Brief:
Check each line of the entries for "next" and report the ones that have it.

Task material:

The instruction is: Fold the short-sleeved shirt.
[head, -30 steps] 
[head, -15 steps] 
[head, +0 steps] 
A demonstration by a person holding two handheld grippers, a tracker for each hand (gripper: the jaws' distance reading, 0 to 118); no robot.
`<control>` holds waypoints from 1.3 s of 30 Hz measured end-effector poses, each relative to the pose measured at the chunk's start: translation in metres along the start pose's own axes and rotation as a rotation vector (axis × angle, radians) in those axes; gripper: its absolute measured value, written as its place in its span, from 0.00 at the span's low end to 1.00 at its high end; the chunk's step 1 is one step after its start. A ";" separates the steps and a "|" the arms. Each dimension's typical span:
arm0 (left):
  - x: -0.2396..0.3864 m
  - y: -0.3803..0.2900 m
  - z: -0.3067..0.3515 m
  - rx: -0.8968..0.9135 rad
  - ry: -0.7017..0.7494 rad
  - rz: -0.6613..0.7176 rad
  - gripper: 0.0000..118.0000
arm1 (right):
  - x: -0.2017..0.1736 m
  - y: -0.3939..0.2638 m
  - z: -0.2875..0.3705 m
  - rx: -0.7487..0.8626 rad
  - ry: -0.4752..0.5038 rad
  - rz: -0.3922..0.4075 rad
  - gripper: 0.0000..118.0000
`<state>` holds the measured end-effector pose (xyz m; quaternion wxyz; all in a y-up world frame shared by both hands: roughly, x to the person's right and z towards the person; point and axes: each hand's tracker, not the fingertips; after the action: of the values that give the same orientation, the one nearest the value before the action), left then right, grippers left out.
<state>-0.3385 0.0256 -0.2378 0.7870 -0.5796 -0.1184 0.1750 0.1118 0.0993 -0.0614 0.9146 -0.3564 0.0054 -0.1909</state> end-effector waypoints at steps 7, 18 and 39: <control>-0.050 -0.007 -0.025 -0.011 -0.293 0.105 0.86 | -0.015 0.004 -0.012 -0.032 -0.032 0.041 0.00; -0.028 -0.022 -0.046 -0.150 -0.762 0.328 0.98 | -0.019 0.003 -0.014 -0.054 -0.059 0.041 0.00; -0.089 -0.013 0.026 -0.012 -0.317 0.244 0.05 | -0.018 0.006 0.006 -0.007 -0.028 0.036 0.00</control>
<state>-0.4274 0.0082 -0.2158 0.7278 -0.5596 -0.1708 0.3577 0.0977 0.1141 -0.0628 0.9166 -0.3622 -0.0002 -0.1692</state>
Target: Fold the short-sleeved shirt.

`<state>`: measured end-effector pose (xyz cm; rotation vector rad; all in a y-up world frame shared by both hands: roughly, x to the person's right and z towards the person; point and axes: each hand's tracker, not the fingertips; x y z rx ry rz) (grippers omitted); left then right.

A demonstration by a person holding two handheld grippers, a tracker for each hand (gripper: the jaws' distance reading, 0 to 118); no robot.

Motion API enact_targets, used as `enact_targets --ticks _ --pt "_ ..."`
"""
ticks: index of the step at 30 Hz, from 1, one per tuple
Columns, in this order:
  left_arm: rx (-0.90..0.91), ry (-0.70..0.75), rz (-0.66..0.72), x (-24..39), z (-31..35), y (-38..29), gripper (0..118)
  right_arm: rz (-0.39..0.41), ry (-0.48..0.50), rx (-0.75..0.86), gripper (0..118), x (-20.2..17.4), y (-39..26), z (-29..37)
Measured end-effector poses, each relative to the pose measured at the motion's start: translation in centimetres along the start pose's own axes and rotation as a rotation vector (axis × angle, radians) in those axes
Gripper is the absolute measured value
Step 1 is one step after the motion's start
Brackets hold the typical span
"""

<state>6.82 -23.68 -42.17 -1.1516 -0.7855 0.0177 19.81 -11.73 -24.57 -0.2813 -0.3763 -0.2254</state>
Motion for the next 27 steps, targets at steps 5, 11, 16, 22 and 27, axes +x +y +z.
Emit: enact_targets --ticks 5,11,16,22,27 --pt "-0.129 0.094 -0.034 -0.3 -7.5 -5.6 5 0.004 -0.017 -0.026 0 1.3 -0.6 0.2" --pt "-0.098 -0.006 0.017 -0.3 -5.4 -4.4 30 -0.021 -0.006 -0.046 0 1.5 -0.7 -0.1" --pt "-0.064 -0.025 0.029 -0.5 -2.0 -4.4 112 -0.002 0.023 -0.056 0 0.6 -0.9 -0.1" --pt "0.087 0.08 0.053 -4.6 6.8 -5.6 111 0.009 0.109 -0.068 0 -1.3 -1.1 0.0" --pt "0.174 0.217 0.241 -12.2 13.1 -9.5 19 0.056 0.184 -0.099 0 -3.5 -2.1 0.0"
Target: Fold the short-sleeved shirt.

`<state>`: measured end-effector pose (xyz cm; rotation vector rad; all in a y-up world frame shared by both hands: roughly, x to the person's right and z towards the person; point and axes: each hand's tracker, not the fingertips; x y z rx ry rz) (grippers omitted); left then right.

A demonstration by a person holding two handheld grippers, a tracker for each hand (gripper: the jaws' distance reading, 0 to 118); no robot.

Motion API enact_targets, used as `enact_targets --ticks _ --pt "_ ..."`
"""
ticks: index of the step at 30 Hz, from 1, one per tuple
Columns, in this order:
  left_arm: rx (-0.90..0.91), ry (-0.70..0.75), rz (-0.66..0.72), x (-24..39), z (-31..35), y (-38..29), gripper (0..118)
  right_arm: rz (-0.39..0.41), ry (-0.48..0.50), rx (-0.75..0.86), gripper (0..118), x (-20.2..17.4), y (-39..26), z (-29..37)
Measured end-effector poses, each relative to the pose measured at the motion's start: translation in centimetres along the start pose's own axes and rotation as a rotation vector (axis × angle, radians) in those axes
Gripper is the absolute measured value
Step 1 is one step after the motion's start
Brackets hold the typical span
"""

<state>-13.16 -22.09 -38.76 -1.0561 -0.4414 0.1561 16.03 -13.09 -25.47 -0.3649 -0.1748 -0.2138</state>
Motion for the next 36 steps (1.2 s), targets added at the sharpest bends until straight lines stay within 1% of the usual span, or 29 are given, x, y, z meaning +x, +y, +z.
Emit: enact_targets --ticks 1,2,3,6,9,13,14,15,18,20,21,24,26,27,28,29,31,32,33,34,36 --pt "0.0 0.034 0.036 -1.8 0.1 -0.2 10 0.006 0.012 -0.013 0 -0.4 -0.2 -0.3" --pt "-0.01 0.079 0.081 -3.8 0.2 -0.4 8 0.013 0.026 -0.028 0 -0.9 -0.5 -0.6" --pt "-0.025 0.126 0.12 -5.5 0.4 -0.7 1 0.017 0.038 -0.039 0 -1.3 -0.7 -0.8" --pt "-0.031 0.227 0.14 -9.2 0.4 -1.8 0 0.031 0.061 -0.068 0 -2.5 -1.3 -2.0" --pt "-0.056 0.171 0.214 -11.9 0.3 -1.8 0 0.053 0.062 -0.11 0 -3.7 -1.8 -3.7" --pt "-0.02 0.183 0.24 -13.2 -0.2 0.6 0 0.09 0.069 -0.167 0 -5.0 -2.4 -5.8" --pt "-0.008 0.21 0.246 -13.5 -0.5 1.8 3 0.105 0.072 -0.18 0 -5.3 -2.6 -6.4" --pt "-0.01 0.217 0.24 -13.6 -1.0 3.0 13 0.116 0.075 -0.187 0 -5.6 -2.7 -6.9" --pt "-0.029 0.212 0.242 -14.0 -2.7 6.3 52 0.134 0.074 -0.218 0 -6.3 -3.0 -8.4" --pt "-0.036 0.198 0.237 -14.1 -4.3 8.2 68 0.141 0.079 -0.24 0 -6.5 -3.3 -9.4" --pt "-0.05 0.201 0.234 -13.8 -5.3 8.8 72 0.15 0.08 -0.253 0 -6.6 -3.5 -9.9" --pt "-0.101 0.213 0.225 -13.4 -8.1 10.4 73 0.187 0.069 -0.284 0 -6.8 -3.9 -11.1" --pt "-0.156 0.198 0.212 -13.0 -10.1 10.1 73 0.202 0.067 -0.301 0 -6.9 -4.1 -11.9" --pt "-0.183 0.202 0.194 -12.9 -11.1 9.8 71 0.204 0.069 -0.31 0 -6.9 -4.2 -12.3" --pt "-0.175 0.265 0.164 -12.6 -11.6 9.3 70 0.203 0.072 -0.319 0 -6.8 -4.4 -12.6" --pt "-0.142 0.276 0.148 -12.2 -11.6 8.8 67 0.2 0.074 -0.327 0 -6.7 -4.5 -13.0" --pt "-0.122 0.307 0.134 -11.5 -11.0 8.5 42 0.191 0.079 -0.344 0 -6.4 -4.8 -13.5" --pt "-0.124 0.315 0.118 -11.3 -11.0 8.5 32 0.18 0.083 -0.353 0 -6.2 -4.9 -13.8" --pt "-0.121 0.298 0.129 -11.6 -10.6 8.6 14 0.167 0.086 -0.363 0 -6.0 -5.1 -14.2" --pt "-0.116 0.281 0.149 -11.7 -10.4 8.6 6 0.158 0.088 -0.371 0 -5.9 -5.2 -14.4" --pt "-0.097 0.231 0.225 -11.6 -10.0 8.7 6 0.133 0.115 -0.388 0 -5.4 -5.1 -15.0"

Your response:
Motion for the next 27 steps, targets at steps 5, 11, 16, 22 and 27, axes +x +y +z.
Motion for the next 36 steps (1.2 s), targets added at the sharpest bends until straight lines stay within 1% of the usual span, or 29 are given, x, y, z meaning +x, +y, +z.

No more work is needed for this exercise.